S06E18 - A Star Is Burns
My opinion of this episode was a lot lower this time around than I remember it being previously. There are some classic bits sprinkled through it (Boo-urns, Four Funerals & A Wedding), but surrounded by so much unsophisticated undercooked humour. I was initially going to say that it's the worst of S6's impulses, but instead I'm not surprised at all to hear that it was written at least in part by a different staff. It really feels like they just ad-libbed for half an hour with someone transcribing and then called it a day. "And then Homer says I bet Jay can't sing the hot dog song and then Jay walks past and he can sing the hot dog song and then Bart and Lisa join in and march behind him and then he sings badly and that makes the dog howl and then Homer and and Marge look surprised and then in the next scene..."
The Eye On Springfield titles sum it up, really - what was once a nicely observed parody of magazine shows now has a bunch of ill-fitting infantile bits crammed in like the concrete dousing and the Krusty Burger exposé. For an episode that espouses the value of well-made intelligent art, it sure does sink to the 'football in groin' level an awful lot.
S06E19 - Lisa's Wedding
I don't have a ton to say about this one. I didn't find it particularly funny, and I didn't care about made-up-future-story no matter how much the score wanted me to.
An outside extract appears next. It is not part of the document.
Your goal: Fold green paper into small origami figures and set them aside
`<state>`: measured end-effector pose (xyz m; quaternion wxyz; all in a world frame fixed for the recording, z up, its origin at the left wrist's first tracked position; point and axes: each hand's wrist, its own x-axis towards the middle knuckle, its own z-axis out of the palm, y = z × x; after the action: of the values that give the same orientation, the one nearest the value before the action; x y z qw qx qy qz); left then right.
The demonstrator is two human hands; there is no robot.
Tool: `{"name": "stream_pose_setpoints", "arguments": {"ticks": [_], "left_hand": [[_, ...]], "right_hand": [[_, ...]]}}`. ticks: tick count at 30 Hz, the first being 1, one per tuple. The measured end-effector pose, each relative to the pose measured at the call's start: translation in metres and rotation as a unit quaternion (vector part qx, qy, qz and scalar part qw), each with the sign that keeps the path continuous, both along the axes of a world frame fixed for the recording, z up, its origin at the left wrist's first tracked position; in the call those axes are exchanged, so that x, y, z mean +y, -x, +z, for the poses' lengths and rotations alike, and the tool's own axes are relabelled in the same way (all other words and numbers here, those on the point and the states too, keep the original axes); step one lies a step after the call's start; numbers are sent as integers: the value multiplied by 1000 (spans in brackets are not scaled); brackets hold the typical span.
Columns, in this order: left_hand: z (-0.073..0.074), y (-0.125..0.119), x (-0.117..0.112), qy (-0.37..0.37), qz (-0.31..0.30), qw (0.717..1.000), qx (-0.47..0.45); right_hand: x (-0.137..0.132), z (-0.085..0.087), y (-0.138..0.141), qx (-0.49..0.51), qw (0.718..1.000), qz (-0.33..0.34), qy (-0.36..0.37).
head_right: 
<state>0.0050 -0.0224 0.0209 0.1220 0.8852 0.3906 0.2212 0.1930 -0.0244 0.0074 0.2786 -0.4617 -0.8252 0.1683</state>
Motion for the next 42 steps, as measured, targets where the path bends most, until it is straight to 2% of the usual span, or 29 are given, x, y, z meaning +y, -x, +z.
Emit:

S06E20 - Two-Dozen-And-One Greyhounds
I really like this one. Agreed that there are some shortcuts in an already pretty lightweight story, but when the hit rate of the jokes is this high I don't mind so much. And yeah, that song is great and also feels justified. Incredibly dark ending, too.
S06E21 - The PTA Disbands
A really fun episode! It's not particularly deep (though will any episodes be going forward?) but there's just enough meat on the bones of the story to allow for a parade of great jokes without ever feeling disjointed or arbitrary. I love that they run the Leopold joke again and it works just as well. And I don't normally just type out quotes from the episode, but I have to say: "The finger thing means the taxes!"
S06E22 - 'Round Springfield
Again, not surprised that this was done with a different staff because oof, this is a rough one. It feels like they just grabbed a load of index cards from the 'leftover ideas' board and cobbled them together. Nothing really funny or interesting here, barely a story, and a weird amount of cloyingly sincere moments with some twee jokes thrown on top in what comes across as a faintly embarrassed cover-up attempt.